5.19 Installation/Conversion of Equipment. After receipt of all Regulatory Approvals, prior to the Effective Date, at times mutually agreeable to Westfield and Western Reserve, Westfield may, at Westfield’s sole expense, install teller equipment, platform equipment, security equipment, and computers, at the Western Reserve and Western Reserve Bank offices, branches and ATM locations, and Western Reserve shall cooperate with Westfield in connection with such installation; provided, however, that such installations shall not interfere with the normal business activities and operations of Western Reserve or require material alterations to Western Reserve’s facilities.
5.20 Operating Functions. Western Reserve and Western Reserve Bank shall cooperate with Westfield and Westfield Bank in connection with planning for the efficient and orderly combination of the parties and the operation after the Merger, and in preparing for the consolidation of appropriate operating functions to be effective on the Effective Date.
5.21 Executive Officer Releases. Western Reserve and Western Reserve Bank shall utilize their best efforts to obtain from those officers listed on Section 6.2(h) of the Disclosure Schedule releases as of the Effective Time in form and substance as are reasonably satisfactory to Westfield.
Article VI
Covenants of Westfield
Westfield covenants and agrees with Western Reserve as follows:
6.1 Approvals. Westfield shall have primary responsibility of the preparation, filing and costs of all bank regulatory applications required for consummation of the Merger, and shall promptly, and in no event more than 45 days after the date hereof, file such applications after the execution of this Agreement. Westfield shall provide to Western Reserve’s counsel copies of all applications filed and copies of all material written communications with all state and federal bank regulatory agencies relating to such applications. Westfield shall proceed to procure, upon terms and conditions reasonably acceptable to Westfield, all consents, authorizations, approvals, registrations and certificates, to complete all filings and applications and to satisfy all other requirements prescribed by law which are necessary for consummation of the Merger on the terms and conditions provided in this Agreement.

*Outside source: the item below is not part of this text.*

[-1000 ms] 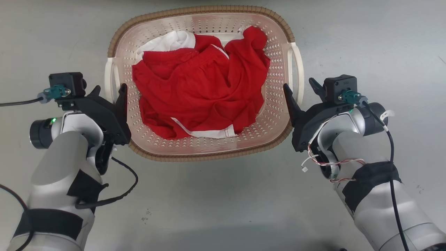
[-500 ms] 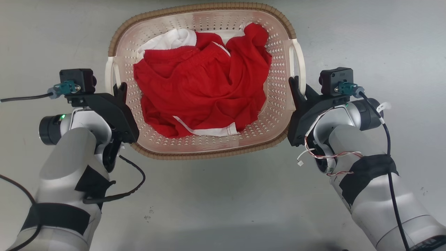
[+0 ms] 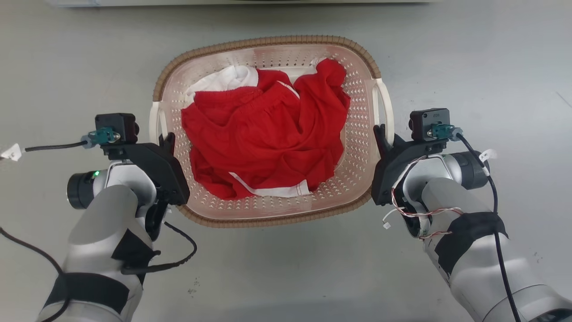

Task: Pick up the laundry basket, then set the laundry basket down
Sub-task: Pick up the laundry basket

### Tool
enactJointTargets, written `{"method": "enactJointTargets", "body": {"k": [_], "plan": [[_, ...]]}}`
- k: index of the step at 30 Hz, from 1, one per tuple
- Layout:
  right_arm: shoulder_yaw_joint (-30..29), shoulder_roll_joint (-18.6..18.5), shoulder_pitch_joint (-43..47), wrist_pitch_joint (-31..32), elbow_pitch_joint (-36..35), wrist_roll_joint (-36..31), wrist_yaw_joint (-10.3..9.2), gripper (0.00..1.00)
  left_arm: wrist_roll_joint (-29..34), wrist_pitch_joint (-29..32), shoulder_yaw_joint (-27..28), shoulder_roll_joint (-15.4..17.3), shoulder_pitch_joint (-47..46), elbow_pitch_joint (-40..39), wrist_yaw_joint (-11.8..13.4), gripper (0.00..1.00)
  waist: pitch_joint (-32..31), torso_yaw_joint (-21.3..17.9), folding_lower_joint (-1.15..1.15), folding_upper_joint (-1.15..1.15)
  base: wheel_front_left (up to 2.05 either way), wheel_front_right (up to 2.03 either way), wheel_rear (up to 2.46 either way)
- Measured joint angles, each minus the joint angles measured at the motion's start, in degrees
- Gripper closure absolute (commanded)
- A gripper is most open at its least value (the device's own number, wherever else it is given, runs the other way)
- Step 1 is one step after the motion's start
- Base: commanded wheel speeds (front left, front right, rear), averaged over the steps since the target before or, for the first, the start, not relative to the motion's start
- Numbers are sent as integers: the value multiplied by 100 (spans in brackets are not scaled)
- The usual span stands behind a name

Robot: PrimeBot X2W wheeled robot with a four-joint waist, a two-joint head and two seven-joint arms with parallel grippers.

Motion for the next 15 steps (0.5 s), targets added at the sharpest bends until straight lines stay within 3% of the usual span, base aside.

6.2 Employee Benefit Plans and Employee Payments.
(a) Westfield shall make available to the officers and employees of Western Reserve or any Subsidiary who continue as employees of Westfield or any Subsidiary after the Effective Time (“Continuing Employees”), substantially the same employee benefits as are generally available to all Westfield employees.
(b) Westfield agrees to address any issues related to the differences between the vacation and paid time off policies of Western Reserve and any Subsidiary (including, but not limited to any banked paid time) and the vacation and paid time off policies of Westfield, and communicate the proposed reconciliation of the policies to the Continuing Employees prior to the Effective Time. Effective as of the later of the Effective Time or the date on which the Westfield vacation and paid time off policies are made available to the Continuing Employees, such Continuing Employees will be subject to the terms and conditions of the Westfield vacation/paid time off policy in place for similarly situated employees of Westfield.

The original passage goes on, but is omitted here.